--- What to work on ---
Word for word, quote the lines from the one containing "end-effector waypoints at" to the end of the entries below, including both. Leave pictures out.

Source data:
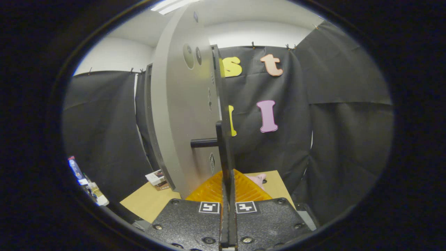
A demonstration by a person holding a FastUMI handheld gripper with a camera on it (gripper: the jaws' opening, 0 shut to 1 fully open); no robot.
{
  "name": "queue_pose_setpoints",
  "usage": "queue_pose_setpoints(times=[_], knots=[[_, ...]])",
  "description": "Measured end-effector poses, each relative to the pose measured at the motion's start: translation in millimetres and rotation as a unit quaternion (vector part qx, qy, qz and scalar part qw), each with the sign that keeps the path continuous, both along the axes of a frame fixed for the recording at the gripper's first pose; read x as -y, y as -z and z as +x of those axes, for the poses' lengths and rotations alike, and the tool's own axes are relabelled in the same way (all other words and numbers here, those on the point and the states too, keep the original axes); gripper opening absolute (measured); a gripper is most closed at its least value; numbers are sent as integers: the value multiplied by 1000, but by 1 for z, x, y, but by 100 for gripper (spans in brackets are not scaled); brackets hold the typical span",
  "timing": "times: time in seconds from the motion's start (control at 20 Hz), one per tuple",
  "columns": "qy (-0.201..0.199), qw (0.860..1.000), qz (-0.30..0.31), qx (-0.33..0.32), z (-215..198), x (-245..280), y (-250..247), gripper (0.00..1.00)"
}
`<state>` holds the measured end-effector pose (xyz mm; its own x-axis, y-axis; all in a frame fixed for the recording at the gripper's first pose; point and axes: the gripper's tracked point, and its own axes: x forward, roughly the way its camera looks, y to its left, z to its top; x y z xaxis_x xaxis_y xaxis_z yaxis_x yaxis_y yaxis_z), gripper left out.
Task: Open the shoe cabinet door, grab the shoes and put them into the shoe cabinet, then close the shoe cabinet door.
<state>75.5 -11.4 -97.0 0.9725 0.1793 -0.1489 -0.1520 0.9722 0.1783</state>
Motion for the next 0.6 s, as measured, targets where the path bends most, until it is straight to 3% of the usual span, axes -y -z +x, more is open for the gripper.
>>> queue_pose_setpoints(times=[0.4,0.5,0.6], knots=[[27,999,-22,10,-2,15,0,6],[47,997,-44,35,-8,30,-8,14],[58,995,-67,48,-20,41,-9,42]])
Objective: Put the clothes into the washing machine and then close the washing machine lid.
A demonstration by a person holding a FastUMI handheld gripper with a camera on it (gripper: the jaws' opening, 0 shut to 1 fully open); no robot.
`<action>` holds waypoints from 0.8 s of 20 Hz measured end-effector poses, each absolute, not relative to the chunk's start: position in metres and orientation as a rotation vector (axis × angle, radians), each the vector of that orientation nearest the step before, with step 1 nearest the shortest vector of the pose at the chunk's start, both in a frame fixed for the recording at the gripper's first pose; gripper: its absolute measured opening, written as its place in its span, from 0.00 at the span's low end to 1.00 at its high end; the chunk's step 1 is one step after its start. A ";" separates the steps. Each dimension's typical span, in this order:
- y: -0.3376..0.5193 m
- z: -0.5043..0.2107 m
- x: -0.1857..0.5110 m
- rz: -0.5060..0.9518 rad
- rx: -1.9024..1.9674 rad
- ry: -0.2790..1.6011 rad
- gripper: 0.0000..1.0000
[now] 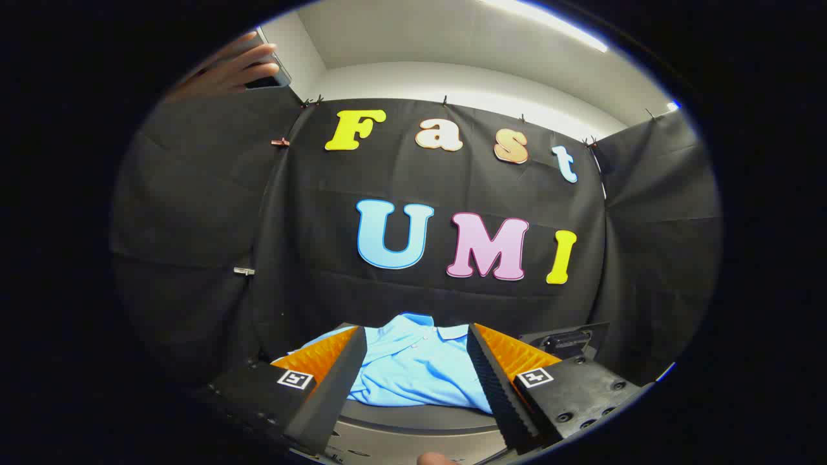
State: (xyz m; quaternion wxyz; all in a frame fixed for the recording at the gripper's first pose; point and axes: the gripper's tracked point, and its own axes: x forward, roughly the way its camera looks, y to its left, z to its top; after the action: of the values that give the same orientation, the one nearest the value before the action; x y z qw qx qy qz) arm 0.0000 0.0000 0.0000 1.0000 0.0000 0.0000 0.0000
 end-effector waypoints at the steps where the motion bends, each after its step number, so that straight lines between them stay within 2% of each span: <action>1: 0.000 0.001 0.000 -0.001 -0.003 -0.001 0.98; 16: 0.006 0.010 -0.002 0.006 -0.034 -0.022 0.98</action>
State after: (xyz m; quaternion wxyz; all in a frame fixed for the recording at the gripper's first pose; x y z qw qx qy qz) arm -0.0023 0.0061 0.0103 0.9998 -0.0169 -0.0108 0.0030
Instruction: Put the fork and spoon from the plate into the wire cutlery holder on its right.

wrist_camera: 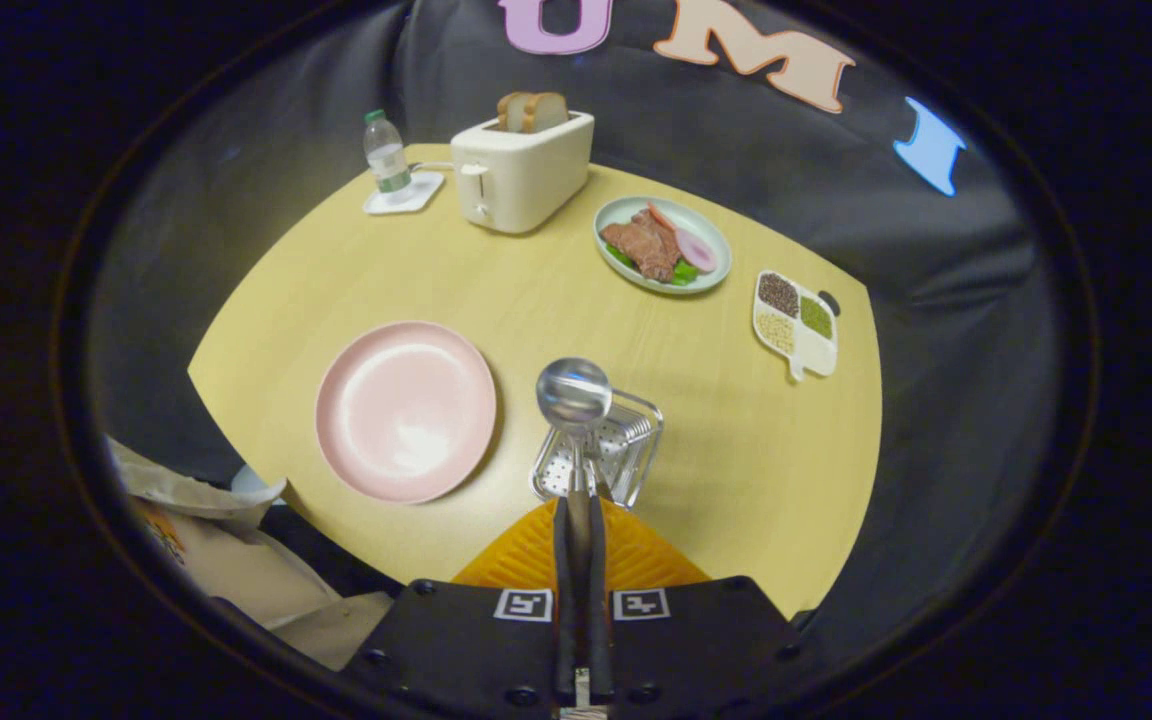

--- Answer section ---
 end-effector waypoints at the steps where the motion bends, each after its step number, so that straight lines between them stay within 2% of each span: <action>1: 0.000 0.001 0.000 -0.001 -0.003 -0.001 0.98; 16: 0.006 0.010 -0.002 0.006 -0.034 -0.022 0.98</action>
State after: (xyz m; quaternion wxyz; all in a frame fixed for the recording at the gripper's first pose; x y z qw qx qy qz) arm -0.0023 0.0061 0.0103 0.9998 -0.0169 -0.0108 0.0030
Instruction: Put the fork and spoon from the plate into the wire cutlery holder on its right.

wrist_camera: 

No more output will be given for this exercise.